Czesław Poborski Museum of Mineral Deposit Geology
Faculty of Mining, Safety Engineering and Industrial Automation
Silesian University of Technology in Gliwice
ul. Akademicka 2
Tel. (32) 237 26 08
Mondays – Fridays: 9 am – 2 pm
Group visits (advance booking is essential – please call or email).
Scientific supervision: Prof. Rafał Morga
Staff: Ewa Głuszek MSc
The Czesław Poborski Museum of Mineral Deposit Geology at the Faculty of Mining, Safety Engineering and Industrial Automation of the Silesian University of Technology in Gliwice is the largest research and teaching facility of this type in the Upper Silesia (Górny Śląsk) region. The exhibits consist of commercial mineral resources from all over the world, as well as a collection of minerals, rocks and fossils. The exhibition space covers 272 sq. metres with an additional 500 sq. metres (display cabinets in the corridors). The institution has over 25,500 exhibits. It attracts almost 4,000 visitors a year. The museum was established on the basis of an agreement concluded between the rector of the Silesian University of Technology, Prof. Gabriel Kniaginin, and the director of the Upper Silesian Museum (Muzeum Górnośląskie) in Bytom, Prof. Marian Gładysz, in 1953. Based on the agreement, the Upper Silesian Museum transferred the
geological and palaeontological exhibits which had been owned by the former Silesian Museum in Katowice and the municipal museums in Gliwice, Bytom and Chorzów – which comprised the part of the collections that had survived the Second World War – to the Silesian University of Technology.
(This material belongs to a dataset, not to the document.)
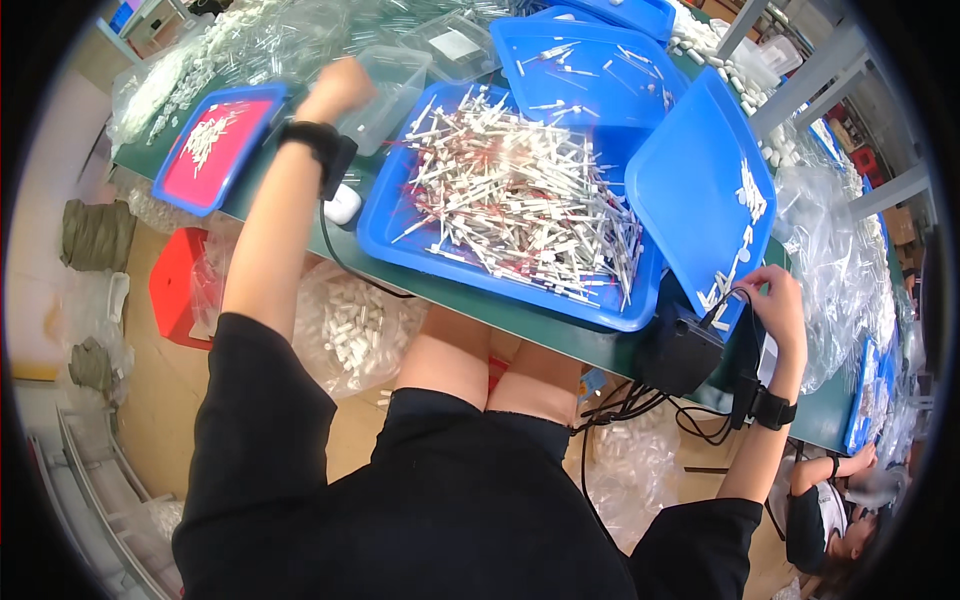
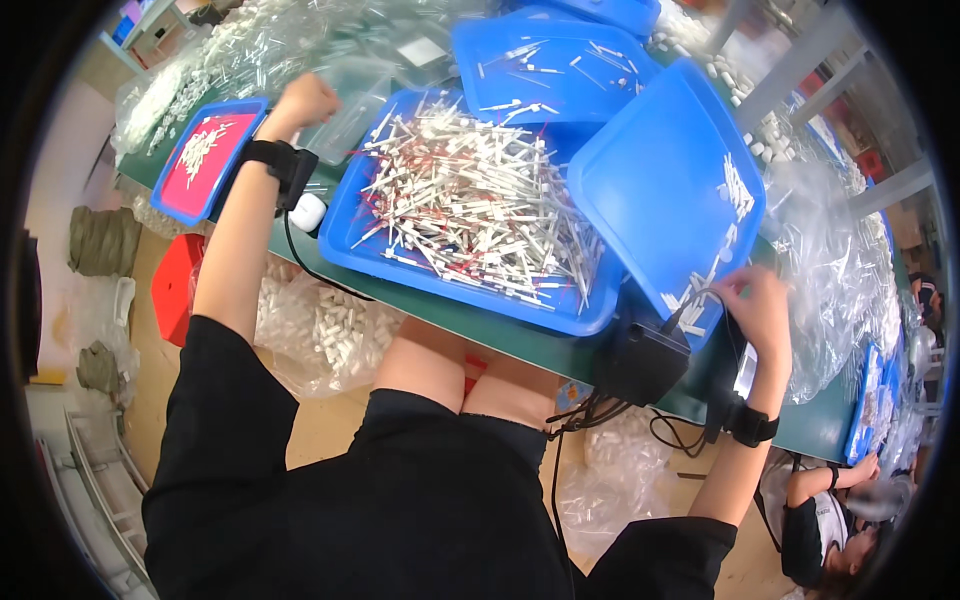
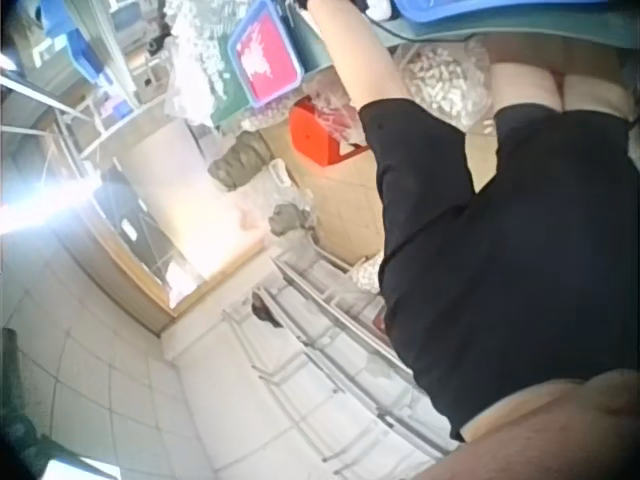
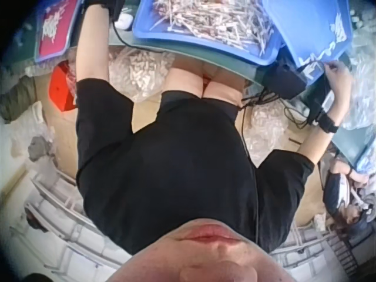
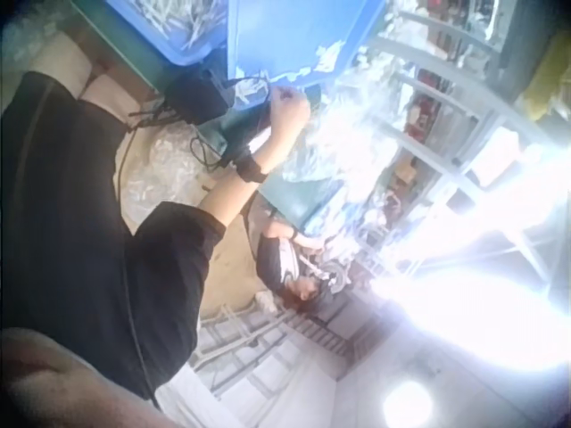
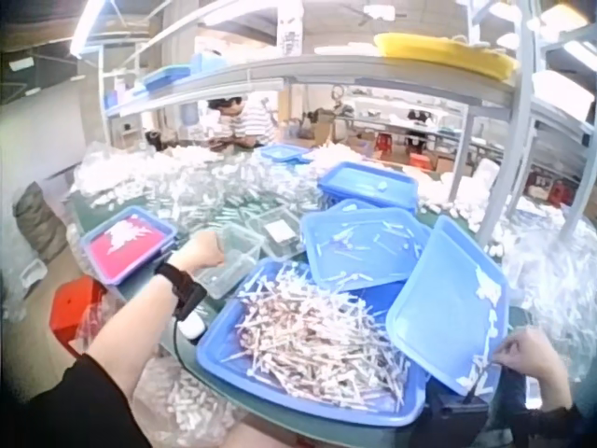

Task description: The person repeatedly picks up small white plastic pieces and thin metal rods from blue trays on a workbench. They insert the rods into the plastic pieces by hand and place the assembled units into a separate blue tray. The process is repetitive and performed one at a time.

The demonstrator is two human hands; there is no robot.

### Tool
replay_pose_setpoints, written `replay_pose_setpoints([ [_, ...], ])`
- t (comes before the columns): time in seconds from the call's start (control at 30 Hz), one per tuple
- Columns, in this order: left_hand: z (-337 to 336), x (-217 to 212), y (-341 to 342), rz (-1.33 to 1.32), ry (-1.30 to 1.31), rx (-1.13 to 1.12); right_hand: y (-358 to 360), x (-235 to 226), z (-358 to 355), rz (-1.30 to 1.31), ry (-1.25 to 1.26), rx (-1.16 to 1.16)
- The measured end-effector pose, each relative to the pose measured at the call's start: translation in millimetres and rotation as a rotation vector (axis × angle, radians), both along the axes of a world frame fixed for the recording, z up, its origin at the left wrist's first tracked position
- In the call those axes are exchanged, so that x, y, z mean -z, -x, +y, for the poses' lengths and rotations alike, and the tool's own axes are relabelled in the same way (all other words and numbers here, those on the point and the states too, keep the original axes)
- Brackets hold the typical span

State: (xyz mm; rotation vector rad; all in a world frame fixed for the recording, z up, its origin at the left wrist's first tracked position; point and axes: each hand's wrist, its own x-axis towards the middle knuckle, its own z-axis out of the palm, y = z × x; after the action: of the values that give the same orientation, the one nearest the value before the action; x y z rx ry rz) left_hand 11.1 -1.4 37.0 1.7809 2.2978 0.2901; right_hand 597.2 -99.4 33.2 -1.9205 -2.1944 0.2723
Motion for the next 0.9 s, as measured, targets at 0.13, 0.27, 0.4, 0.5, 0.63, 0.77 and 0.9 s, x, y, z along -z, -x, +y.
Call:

Some of the exhibits were given as long term loans and others were donated. The first permanent geological exhibition was organized by a team from the Department of Mineral Deposit Geology under the guidance of Prof. Czesław Poborski in collaboration with museum specialists from the Upper Silesian Museum in Bytom. The exhibition was officially opened on 22 June 1961 which is the date considered to be the start of the museum’s existence, despite the fact that it was officially established based on Order No. 24/73/74 of the rector of the Silesian University of Technology dated 15 February 1974, which stipulated the establishment of a separate entity – the Museum of Mineral Deposit Geology – within the Faculty of Mining. The museum’s collection is one of the largest of its kind in Poland and includes geological specimens gathered primarily in the 19th century and in the first half of the 20th century. Until the outbreak of the Second World War, they were stored in various museums and mining schools across Upper Silesia. During the years of German occupation, the geological and palaeontological exhibits were moved from the municipal museums to cellars – which were not particularly suited for storage purposes – in Chorzów and Bytom, and only later were they transferred to the Silesian University of Technology. As a result of the many changes to their place of storage and frequent plundering, the exhibits were considerably depleted. Many of the collections lost their original value due to becoming disorganized, and the loss of their labels. The inventories and full documentation of the collections also went missing. Actions aimed at recovering the collections’ didactic and
scientific value were taken by the museum’s staff in stages, and were focused on qualifying the greatest number of exhibits to scientific collections in the most rational manner possible. In the following years the collection grew, and was systematically expanded by exhibits donated by ore and rock mines, private collectors, as well as the staff and students of the Faculty of Mining and Geology. Unfortunately, despite the many years of hard work and efforts to compile all the exhibits, the inventory has not yet been completed. The museum only has lists of exhibits from the main exhibitions, which have not been assigned inventory numbers. A number of valuable collections also require detailed research. The fact that the collections appear on the ‛Museums of the World’ list published by K.G. Saur in Munich and that they are also registered at ICOM through UNESCO (1994) testifies to their scientific and didactic value.